Choosing the Right Tool Shape
| Need | Common Fit | Watch Out For |
|---|---|---|
| Strong relational invariants and transactions | PostgreSQL or another relational database. | Bad schema and missing indexes can still make it slow. |
| Text search, log search, faceting, relevance scoring | OpenSearch or Elasticsearch-style search cluster. | It is not a relational source of truth; shard and snapshot design matter. |
| Short-lived cache or coordination primitive | Redis-style cache or key-value store. | Cache invalidation, persistence mode, and memory pressure are product decisions. |
| File or object storage | Filesystem, object store, or distributed storage such as Ceph. | Metadata, consistency, access control, and restore behavior differ from databases. |
Do not pick a system only because it can store the shape of data. Pick it based on the invariants, query path, write path, failure model, operational skill, and restore target.
Implementations
- PostgreSQL
- PostgreSQL Operations, HA, Replication, and Recovery
- PostgreSQL Zero-Downtime Upgrades on Kubernetes
- PgBouncer
- CloudNativePG
- OpenSearch Operations, Replication, Sharding, and HA
Study Cards
Why is a database both a data model and a durability engine?

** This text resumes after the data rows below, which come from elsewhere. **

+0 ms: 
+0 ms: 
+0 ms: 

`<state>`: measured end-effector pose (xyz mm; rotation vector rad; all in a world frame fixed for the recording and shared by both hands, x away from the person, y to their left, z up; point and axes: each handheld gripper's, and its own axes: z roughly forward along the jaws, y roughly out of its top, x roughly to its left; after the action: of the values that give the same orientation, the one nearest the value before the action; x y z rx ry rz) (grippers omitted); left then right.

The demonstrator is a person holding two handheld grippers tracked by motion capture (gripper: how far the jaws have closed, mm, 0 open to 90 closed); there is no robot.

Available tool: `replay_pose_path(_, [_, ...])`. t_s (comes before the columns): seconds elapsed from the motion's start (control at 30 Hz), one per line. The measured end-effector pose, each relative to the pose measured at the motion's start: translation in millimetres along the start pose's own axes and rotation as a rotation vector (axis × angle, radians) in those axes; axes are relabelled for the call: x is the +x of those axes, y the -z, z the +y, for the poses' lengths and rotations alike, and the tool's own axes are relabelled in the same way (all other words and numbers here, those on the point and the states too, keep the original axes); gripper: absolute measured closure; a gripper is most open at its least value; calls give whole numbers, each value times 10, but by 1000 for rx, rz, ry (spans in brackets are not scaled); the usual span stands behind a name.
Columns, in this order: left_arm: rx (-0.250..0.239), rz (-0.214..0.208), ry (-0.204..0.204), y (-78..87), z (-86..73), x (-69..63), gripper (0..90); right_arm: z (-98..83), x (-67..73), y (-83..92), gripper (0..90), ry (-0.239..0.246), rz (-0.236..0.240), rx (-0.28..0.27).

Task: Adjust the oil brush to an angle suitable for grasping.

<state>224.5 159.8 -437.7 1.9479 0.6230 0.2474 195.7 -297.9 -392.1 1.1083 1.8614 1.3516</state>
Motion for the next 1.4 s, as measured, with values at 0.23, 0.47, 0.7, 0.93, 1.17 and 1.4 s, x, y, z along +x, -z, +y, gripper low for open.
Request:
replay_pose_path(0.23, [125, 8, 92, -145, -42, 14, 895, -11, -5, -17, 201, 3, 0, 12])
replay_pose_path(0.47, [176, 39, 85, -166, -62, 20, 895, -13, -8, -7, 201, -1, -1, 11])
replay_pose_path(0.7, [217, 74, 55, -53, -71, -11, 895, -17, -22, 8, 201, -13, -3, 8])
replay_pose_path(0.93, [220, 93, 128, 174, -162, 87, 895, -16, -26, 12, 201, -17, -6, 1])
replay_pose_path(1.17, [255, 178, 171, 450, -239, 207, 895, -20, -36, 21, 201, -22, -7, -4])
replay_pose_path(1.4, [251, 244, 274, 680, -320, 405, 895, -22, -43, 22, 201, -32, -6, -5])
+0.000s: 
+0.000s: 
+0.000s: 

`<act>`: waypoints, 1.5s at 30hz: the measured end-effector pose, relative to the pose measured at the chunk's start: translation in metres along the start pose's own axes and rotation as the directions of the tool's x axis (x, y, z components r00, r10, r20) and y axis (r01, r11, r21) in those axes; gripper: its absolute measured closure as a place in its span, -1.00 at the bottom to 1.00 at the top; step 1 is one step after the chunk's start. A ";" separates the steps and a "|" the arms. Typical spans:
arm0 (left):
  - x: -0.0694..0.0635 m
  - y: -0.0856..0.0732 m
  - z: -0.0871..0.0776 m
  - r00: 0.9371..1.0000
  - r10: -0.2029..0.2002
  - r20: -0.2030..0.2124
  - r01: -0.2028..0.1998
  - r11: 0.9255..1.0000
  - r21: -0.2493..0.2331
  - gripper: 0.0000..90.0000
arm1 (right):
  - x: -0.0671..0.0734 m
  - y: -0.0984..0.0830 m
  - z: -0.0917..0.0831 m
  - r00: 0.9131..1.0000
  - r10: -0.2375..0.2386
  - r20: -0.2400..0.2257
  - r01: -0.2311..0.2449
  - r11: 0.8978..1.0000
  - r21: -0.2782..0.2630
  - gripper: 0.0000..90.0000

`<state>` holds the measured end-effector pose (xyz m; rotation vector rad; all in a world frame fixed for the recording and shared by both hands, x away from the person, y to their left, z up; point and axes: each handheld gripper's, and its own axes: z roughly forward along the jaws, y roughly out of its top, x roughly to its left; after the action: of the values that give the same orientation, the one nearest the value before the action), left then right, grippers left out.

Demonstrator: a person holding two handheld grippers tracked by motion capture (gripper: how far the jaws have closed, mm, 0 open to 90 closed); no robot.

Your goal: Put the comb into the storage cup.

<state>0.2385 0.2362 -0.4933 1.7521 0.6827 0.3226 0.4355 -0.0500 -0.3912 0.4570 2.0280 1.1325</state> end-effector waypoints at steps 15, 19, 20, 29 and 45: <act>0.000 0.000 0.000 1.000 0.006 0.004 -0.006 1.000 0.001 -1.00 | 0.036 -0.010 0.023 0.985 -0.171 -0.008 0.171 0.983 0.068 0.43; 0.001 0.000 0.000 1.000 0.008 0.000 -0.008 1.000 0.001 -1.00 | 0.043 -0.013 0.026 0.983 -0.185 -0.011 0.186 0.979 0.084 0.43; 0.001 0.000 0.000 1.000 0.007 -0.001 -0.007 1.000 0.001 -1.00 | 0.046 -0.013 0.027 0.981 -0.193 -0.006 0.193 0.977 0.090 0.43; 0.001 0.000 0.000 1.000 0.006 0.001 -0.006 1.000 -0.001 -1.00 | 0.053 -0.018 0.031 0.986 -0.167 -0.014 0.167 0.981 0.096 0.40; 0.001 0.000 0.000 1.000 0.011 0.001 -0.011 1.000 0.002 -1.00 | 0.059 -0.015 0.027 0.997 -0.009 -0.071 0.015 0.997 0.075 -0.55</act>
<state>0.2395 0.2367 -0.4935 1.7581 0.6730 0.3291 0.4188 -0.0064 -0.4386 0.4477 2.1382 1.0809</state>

It defines logical structure while also deciding how writes, logs, caches, replication, and recovery protect that structure.
Why are indexes not free?
They speed selected reads but add write cost, storage, maintenance, and planner complexity.
Why is replication not the same as backup?
Replication can copy deletes, bad writes, and corruption; backups need independent retention and tested restore.
What is a good first question for database troubleshooting?
Which layer is failing: model, query path, concurrency, durability, distribution, or operations?